What the task requires: Write out, unaltered, each line from the top of the records below down to the line where "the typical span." appears, that line included.

Data provided:
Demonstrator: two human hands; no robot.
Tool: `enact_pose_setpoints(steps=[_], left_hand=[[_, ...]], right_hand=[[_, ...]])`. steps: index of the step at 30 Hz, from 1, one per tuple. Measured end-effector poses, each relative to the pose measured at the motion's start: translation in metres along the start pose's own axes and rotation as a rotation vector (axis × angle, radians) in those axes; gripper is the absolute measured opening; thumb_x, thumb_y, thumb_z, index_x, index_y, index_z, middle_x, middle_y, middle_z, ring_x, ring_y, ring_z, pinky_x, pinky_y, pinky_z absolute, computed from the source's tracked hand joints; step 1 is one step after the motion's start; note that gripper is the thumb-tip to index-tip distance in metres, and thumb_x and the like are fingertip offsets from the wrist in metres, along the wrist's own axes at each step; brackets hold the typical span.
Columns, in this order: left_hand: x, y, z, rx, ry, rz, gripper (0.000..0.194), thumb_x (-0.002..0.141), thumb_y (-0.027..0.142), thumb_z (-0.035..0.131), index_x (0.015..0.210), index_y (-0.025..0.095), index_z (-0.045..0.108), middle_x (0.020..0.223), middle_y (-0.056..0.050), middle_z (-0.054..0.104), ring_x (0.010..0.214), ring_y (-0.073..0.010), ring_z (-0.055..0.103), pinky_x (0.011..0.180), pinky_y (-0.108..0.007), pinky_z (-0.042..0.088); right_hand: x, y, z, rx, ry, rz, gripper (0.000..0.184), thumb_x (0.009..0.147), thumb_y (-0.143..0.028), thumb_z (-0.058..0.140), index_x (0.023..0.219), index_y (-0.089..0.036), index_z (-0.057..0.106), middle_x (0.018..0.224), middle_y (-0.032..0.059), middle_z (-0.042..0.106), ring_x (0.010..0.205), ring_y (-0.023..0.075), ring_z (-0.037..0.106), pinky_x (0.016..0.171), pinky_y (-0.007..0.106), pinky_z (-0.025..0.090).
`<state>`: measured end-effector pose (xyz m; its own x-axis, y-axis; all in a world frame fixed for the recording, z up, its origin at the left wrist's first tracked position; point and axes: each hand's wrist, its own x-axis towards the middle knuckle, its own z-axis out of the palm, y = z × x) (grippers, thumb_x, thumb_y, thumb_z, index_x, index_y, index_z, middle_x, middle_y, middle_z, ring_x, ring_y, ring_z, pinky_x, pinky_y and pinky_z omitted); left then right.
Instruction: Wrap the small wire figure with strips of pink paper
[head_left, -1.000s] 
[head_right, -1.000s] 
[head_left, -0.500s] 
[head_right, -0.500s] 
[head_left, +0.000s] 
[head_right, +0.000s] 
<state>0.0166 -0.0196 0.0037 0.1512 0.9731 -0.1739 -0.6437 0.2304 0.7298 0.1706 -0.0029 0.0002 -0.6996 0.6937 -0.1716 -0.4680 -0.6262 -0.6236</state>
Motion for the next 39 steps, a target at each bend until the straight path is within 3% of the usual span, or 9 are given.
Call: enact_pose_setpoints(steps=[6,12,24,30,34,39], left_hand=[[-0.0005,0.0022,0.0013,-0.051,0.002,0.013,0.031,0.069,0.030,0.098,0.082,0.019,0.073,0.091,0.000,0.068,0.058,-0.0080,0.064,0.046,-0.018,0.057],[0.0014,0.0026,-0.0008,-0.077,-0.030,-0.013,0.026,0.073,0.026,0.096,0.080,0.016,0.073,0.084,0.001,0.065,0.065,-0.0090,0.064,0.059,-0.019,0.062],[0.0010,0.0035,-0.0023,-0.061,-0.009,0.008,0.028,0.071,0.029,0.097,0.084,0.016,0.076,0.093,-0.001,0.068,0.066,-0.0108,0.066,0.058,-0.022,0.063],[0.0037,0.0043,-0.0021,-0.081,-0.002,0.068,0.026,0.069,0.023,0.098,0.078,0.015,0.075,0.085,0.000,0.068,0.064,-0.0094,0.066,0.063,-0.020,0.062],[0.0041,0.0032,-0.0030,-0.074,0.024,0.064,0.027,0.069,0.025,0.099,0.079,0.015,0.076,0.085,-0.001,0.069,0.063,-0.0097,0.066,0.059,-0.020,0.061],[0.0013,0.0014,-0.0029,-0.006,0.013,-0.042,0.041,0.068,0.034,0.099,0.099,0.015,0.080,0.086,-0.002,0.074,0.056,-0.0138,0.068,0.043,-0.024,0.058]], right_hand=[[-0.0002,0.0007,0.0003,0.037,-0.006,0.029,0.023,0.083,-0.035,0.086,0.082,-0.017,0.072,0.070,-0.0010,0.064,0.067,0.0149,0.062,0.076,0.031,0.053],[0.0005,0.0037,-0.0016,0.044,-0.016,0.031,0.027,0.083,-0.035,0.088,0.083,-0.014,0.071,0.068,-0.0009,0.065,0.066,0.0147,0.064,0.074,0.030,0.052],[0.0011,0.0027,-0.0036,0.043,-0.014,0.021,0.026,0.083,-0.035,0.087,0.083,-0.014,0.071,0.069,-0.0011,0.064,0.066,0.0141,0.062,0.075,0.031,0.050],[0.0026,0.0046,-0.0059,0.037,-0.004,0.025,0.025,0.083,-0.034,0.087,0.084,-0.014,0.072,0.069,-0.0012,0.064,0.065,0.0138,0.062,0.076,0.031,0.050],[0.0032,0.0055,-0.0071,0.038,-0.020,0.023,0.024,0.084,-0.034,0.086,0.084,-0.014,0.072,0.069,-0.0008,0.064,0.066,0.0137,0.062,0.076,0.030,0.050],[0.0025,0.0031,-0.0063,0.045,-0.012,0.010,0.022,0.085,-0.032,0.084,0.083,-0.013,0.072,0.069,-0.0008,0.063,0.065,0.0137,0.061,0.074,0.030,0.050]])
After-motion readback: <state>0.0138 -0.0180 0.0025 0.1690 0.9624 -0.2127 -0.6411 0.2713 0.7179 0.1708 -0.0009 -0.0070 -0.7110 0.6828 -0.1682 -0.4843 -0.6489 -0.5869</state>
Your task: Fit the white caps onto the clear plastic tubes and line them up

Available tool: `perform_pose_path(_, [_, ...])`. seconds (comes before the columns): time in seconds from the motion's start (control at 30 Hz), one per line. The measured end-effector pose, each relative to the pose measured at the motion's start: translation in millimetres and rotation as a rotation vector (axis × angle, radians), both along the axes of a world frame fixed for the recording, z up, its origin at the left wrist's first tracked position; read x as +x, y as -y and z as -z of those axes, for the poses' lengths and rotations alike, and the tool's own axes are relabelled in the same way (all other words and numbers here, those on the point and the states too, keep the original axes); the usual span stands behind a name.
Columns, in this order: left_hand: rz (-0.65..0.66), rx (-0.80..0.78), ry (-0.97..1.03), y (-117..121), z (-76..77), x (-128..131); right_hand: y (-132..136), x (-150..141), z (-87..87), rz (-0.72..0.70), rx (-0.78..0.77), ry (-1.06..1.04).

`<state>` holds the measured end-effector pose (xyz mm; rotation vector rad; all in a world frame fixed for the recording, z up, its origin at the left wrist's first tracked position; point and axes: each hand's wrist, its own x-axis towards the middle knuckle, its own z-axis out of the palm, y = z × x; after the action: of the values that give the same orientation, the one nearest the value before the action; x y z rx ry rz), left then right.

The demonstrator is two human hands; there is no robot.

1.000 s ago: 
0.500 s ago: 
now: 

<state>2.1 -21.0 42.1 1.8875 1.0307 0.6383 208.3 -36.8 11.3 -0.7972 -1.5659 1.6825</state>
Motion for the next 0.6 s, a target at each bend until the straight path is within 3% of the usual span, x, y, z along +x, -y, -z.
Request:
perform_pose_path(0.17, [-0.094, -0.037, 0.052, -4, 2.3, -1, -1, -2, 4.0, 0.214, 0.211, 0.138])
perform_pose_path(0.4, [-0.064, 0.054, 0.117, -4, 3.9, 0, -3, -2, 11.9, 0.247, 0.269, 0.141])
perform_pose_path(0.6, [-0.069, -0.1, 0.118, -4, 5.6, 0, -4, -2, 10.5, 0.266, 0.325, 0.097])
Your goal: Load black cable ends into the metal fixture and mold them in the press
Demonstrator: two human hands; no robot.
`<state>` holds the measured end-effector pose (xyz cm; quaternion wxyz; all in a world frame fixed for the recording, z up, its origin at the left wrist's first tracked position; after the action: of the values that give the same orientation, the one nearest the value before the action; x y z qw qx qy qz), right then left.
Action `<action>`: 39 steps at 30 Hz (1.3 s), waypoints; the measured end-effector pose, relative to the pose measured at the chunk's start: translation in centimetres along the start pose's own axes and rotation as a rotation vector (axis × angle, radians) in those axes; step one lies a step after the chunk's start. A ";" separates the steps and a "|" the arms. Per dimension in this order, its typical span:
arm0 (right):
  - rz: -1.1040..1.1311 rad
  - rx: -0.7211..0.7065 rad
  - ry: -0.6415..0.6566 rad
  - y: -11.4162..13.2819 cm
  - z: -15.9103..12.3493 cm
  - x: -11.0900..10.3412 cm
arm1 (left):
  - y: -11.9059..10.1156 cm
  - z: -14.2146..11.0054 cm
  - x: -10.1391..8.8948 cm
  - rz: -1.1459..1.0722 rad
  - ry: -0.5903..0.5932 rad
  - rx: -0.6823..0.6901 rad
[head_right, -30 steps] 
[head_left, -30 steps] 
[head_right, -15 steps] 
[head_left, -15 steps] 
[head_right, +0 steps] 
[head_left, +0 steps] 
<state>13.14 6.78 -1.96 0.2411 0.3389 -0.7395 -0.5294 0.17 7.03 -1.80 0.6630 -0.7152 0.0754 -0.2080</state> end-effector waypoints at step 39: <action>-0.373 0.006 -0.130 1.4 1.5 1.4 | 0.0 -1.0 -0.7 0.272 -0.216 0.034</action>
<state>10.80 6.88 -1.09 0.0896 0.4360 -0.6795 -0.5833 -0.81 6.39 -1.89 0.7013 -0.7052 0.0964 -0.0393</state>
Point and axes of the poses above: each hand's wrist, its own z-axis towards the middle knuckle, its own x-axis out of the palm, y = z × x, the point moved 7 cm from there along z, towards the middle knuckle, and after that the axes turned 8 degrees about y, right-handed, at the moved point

The answer:
Demonstrator: two human hands; no robot.
Tool: `enact_pose_setpoints(steps=[_], left_hand=[[_, ...]], right_hand=[[_, ...]])`. steps: index of the step at 30 Hz, from 1, one per tuple. Measured end-effector poses, each relative to the pose measured at the motion's start: translation in metres along the start pose's own axes and rotation as a rotation vector (axis × angle, radians) in those axes; gripper is the absolute measured opening; thumb_x, thumb_y, thumb_z, index_x, index_y, index_z, middle_x, middle_y, middle_z, ring_x, ring_y, ring_z, pinky_x, pinky_y, pinky_z absolute, computed from the source's tracked hand joints; step 1 is one step after the motion's start; note that gripper is the thumb-tip to index-tip distance in metres, and thumb_x and the like are fingertip offsets from the wrist in metres, along the wrist's own axes at each step; brackets hold the typical span.

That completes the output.